Evidence technicians work primarily for law enforcement agencies (local, state, and federal) or for private companies to assist investigators and forensic scientists by collecting, identifying, and processing crime-related evidence. They typically travel to crime locations to survey the scene and write reports related to their analyses and findings, and they also catalog, label, and index crime evidence. Most employers require their evidence technicians to have a bachelor's degree in criminal justice, forensic science, or pre-law, while some require only a high school diploma or equivalent and on-the-job training.
Aspiring evidence technicians should take individual courses in evidence collection, cataloging and labeling, written and spoken communications, and evidence processing or obtain an associate's degree and computer literacy to conduct research using the internet.
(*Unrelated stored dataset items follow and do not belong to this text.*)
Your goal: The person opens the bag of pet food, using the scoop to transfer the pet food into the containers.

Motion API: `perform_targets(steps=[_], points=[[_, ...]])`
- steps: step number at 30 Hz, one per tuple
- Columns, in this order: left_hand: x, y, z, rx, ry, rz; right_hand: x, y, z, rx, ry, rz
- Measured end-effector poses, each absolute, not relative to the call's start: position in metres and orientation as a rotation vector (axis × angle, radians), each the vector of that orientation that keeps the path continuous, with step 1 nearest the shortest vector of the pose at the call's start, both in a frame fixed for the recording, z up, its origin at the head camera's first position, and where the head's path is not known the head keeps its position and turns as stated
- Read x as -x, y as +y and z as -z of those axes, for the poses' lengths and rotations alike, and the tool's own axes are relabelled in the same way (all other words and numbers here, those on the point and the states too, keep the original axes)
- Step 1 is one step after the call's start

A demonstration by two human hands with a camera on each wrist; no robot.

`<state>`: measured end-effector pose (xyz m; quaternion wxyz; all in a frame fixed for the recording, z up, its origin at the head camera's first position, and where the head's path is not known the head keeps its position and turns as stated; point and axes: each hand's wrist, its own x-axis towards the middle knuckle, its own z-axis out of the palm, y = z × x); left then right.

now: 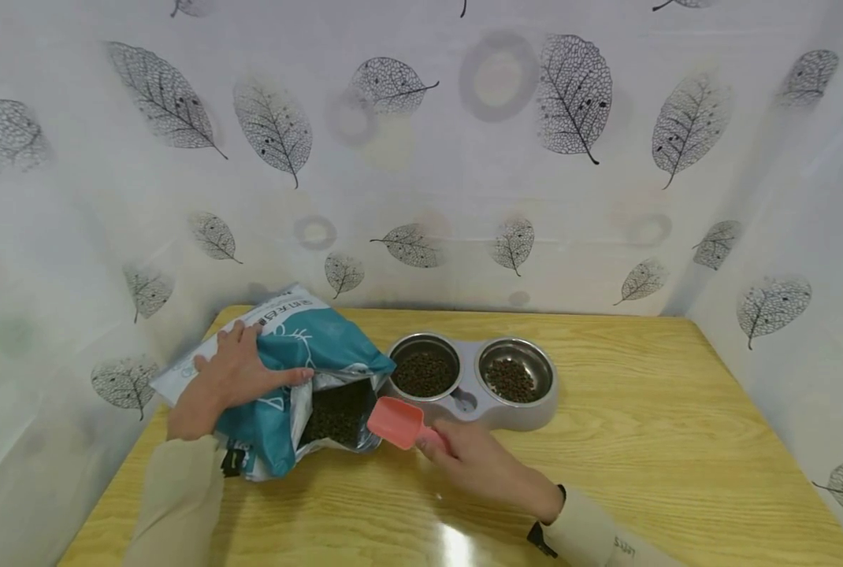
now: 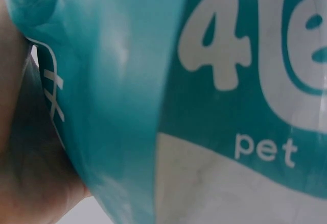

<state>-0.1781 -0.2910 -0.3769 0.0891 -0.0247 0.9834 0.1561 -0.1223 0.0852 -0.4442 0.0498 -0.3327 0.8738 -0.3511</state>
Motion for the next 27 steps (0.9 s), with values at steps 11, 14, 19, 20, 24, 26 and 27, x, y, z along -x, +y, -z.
perform_targets(steps=[11,14,19,20,24,26,27], points=[[0.179,-0.292,0.375,0.075,2.920,-0.464,0.125,0.045,0.430,1.096,2.730,0.811],[0.180,-0.292,0.374,0.076,2.921,-0.467,0.128,0.036,0.426,1.051,2.703,0.799],[0.181,-0.291,0.373,0.075,2.924,-0.470,0.142,0.023,0.437,0.995,2.672,0.787],[0.181,-0.291,0.373,0.075,2.924,-0.471,0.146,0.020,0.446,0.982,2.668,0.796],[0.180,-0.290,0.374,0.082,2.920,-0.473,0.157,0.010,0.478,0.931,2.663,0.818],[0.179,-0.290,0.375,0.085,2.917,-0.473,0.155,0.007,0.478,0.881,2.603,0.888],[0.178,-0.290,0.375,0.087,2.917,-0.470,0.153,0.007,0.473,0.861,2.582,0.910]])
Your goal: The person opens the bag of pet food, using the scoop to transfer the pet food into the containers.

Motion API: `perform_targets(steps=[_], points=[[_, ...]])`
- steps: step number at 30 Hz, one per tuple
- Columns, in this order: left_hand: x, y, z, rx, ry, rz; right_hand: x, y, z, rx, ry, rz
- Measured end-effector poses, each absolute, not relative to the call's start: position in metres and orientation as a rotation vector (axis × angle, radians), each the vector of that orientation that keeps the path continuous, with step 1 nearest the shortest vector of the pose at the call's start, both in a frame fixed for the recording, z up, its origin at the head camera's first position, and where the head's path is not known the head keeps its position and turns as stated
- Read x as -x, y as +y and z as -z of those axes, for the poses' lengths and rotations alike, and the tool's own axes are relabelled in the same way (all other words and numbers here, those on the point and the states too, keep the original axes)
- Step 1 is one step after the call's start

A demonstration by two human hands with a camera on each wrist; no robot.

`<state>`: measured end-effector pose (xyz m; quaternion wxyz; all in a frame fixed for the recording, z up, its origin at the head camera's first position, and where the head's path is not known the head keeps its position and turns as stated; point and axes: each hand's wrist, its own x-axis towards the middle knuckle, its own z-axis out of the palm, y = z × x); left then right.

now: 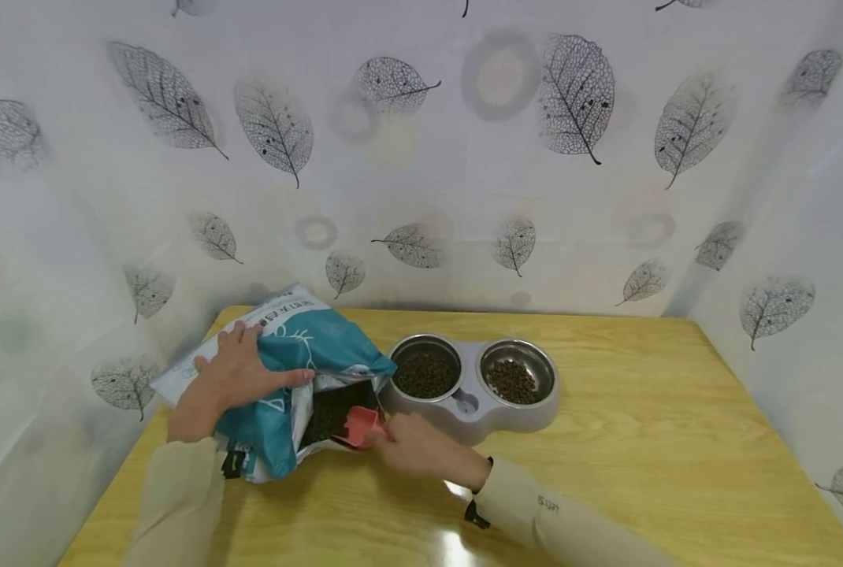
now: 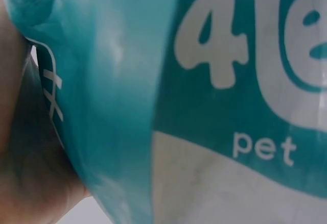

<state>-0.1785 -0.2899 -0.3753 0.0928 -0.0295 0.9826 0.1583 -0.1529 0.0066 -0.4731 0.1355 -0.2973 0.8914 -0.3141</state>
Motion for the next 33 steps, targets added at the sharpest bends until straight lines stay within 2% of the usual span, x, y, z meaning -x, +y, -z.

Proficiency in Microsoft Office programs is important in this position, and they must be able to work independently with minimal or no supervision as well as in a team environment. Discipline and close attention to detail are important in this position, and some may be required to take additional training or attend relevant workshops.
Evidence Technician Tasks
Retain records, prepare reports and conduct periodic audits of the evidence room.
Maintain physical custody and records of evidence from intake to final disposition.
Log items into evidence, documenting the location, description, property owners, chain of custody, release, disposition and destruction.
Generate computerized reports of movement and handling of department evidence.